Researchers are improving crop traits by conserving their undomesticated relatives.

By Carina Storrs, PhD

In the 1960s, some wild beans were collected from the sides of roads and other patches of wild land in Mexico and stored in aluminum pouches in freezers at one of the seed banks maintained by the United States Department of Agriculture (USDA), in Pullman, Wash. There they stayed for the next four decades until 2012 when Paul Gepts, Ph.D., a professor of plant sciences who had just taken over the grain legume breeding program at the University of California, Davis, exhumed them.

Gepts reasoned that the archival beans, originating from plants growing in dry regions, might be more drought tolerant than their domestic cousins, an important trait considering that most of the farmed beans in the world face drought stress. After growing the seedlings in a greenhouse in the dead of winter to simulate the long nights where the plants grow in Mexico — and crossing the wild plants with domestic varieties — Gepts and his colleagues hit upon a new line that thrived and produced high levels of seed even under the stingiest of irrigation conditions.

An “Insurance” Policy

It’s just one example of the desirable traits that food crops we depend on can derive from the wild relatives they descended from. But much depends on collecting and properly preserving those wild relatives in one of the nearly 2,000 seed banks around the world. “I call it insurance. You don’t know when you are going to need [a crop wild relative], but once you have it you are pretty glad,” says Gepts.

Paul Gepts, Ph.D., in the greenhouse at UC Davis. 

In another example, during the 1980’s, scientists at CIAT, a research organization in Colombia that also maintains a seed bank, realized that wild beans collected from a different part of Mexico in the 1960s, harbored resistance to weevils, a serious pest that can decimate dried bean seeds. “When you put these kinds of stories together … it paints a picture of diversity that is still present in the wild types, but that has been left behind in the domesticated types,” Gepts says.

Farmers have been selecting plants for qualities such as high crop yield for thousands of years. Exactly what kind of diversity a wild relative has is impossible to know until researchers working with the seed banks start growing it, and examining such traits as crop yield, drought resistance or taste. Increasingly in recent decades, researchers have also been studying the seeds using single nucleotide polymorphism (SNP) analysis.

Deposits to the Seed Bank

To bring more diversity into those seed banks, the USDA and governments of many countries with high agricultural production, as well as international groups, fund trips to collect crop wild relatives, often targeting parts of the world that have not been well explored. In many cases, they are racing to get there before plant habitat is lost to development and climate change related threats.

Although collection trips have been widespread since the 1960s, researchers have typically focused on locating wild ancestors and taking a few individual specimens from accessible areas — hence the popularity of roadside collections. In the early 1990s, Gepts participated in a USDA-sponsored trip to collect wild beans in Bolivia, but the team was forced to leave some terrain un-sampled because it was too difficult to traverse. “In many parts of the world, researchers need to return to the same locations repeatedly to do more thorough collections of plant tissue as well as study the impact of local environments upon the plants,” said Gepts.

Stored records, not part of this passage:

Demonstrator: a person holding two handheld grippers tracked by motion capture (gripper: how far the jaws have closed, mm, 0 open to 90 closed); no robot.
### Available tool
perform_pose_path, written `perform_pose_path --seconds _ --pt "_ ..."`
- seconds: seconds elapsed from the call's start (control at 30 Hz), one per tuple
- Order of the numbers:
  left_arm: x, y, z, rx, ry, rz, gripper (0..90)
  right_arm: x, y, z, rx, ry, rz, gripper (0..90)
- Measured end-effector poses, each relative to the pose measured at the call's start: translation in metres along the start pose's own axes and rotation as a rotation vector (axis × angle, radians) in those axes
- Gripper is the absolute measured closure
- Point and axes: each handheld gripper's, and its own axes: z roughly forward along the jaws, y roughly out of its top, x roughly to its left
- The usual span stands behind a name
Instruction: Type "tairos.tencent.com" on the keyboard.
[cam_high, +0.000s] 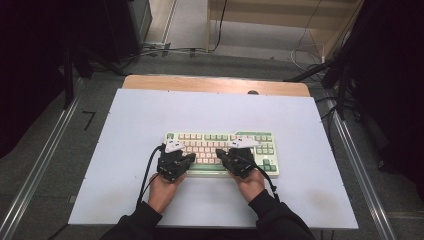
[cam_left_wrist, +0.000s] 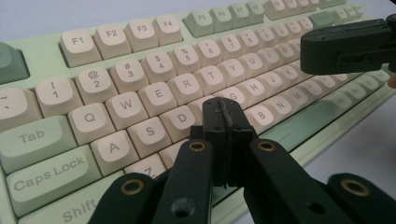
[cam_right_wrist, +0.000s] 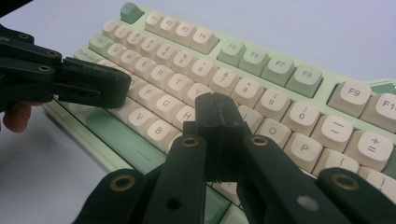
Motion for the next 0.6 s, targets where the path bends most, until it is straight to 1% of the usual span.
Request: perform_pose_path --seconds 0.13,0.23,0.27,0.47,0.6 --pt "-0.0009 -0.0010 0.0009 0.005 0.001 0.002 90.0 0.0001 0.0001 -0.0003 0.000 0.000 0.002 87.9" --pt "-0.0020 -0.0020 0.0022 0.009 0.009 0.016 90.0 0.0003 -0.0001 -0.0001 0.000 0.001 -0.001 87.9" --pt "-0.0020 -0.0027 0.0032 0.018 0.011 0.021 90.0 0.0005 -0.0002 0.0001 0.001 0.000 -0.001 88.0" --pt "-0.0017 -0.0020 0.0016 0.005 0.007 0.010 90.0 0.0006 0.0001 -0.0009 -0.003 0.002 0.001 87.9" --pt "-0.0009 0.0004 -0.0014 -0.016 0.005 0.008 90.0 0.0005 0.0003 -0.0011 -0.003 0.003 0.002 88.0"
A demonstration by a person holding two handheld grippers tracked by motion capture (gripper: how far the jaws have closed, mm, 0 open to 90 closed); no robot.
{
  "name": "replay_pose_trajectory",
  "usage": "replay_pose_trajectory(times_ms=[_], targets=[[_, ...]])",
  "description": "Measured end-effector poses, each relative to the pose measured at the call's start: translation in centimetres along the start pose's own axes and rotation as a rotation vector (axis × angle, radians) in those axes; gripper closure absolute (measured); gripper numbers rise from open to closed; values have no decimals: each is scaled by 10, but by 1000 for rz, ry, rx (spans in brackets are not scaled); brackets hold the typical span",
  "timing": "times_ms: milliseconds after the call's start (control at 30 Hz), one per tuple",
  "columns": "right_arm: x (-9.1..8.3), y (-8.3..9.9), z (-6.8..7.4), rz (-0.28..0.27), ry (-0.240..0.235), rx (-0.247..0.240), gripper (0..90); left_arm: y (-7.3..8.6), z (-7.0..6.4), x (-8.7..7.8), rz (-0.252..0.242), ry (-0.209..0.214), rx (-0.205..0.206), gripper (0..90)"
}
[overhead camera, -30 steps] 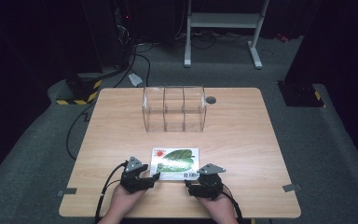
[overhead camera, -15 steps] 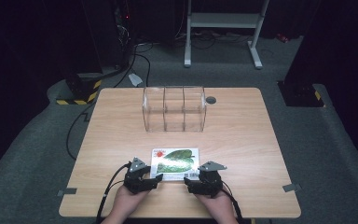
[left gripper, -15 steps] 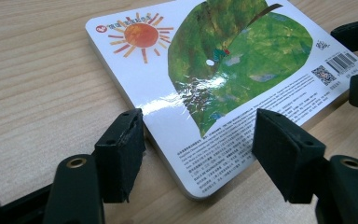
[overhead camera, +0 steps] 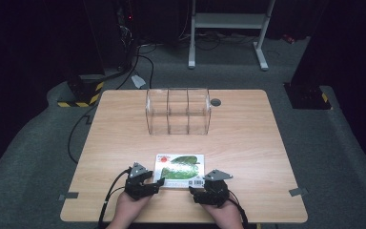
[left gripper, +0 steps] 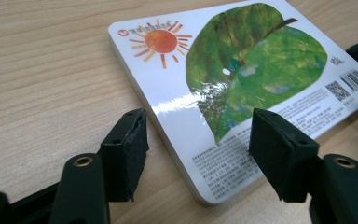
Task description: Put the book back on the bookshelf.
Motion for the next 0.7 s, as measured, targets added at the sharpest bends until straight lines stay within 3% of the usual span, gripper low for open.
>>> replay_pose_trajectory(times_ms=[233, 367, 500, 700], targets=[[0, 0, -1, -4, -2, 11, 249, -6, 4, 5, -20, 1, -63, 356], [0, 0, -1, -3, -2, 19, 249, -6, 1, 8, -19, 14, -73, 382], [1, -1, -2, -3, 2, 12, 249, -7, 0, 8, -18, -5, -68, 397], [2, -1, -2, -4, 2, 20, 249, -9, 0, 4, -48, -5, -74, 414]])
Point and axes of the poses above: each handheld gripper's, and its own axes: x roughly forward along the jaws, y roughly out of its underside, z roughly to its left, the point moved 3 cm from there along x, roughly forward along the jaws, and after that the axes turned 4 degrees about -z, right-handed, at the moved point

Colin Khoury, Ph.D., participates in a trip to document wild chile peppers in southern Arizona.
Photo: The Lexicon and the Global Crop Diversity Trust

Researchers have put some rough numbers on how well crop wild relatives are represented in seed banks, and generally they support the assertion that we need to collect more. Out of the approximately 1,000 taxa, or broad categories, of wild ancestors in the world, an estimated 30 percent of relatives of a total of 63 crops cannot be found in any of the plant repositories; another 24 percent are only represented by samples from fewer than 10 different populations.

An Unexpected Silver Lining

An unexpected silver lining of the research, however, is the finding that crop wild relatives might be a bit better conserved in nature than in seed banks because much of their habitat is within national parks and other protected areas. “[But] a plant being in a protected area does not actually mean that a particular type of plant is all that protected. [Unless these plants are managed], people not paying attention to them, might think they are weeds [and] try to eradicate them,” says Colin Khoury, Ph.D., who studies crop diversity for CIAT, (International Center for Tropical Agriculture) part of an international agriculture research network called CGIAR, (Consultative Group for International Agricultural Research).

Khoury was involved in studies estimating conservation of crop ancestors. Along with stepping up efforts to collect and store plant materials in seed banks, Khoury says that we need active management programs to ensure conservation of crop wild relatives in protected areas.

Fewer Farmers Growing Fewer Crops

Another source of crop diversity is the crops themselves, both the commonly farmed varieties that acquire mutations as they grow and the so-called landraces, or ancestral varieties of domesticated crops that some farmers still cultivate. Unlike their wild relatives, many of these varieties have been stored in seed banks by researchers and farmers, as their importance for breeding crops with new traits has long been recognized, whereas the traits that wild relatives can lend crops is comparatively unchartered territory.

Denise Costich, Ph.D., in the CIMMYT vault where they store the corn seeds.
Photo: Teake Zuidema

Although it might seem reasonable that farmers could handle conservation of these crops just by growing them in the field season after season, seed banks play an important role because there are “fewer farmers growing a smaller number of plants,” says Denise Costich, Ph.D., a senior scientist and head of the maize collection at the germplasm bank, which archives seeds and other plant tissue, at International Maize and Wheat Improvement Center (CIMMYT), a Mexico-based CGIAR center.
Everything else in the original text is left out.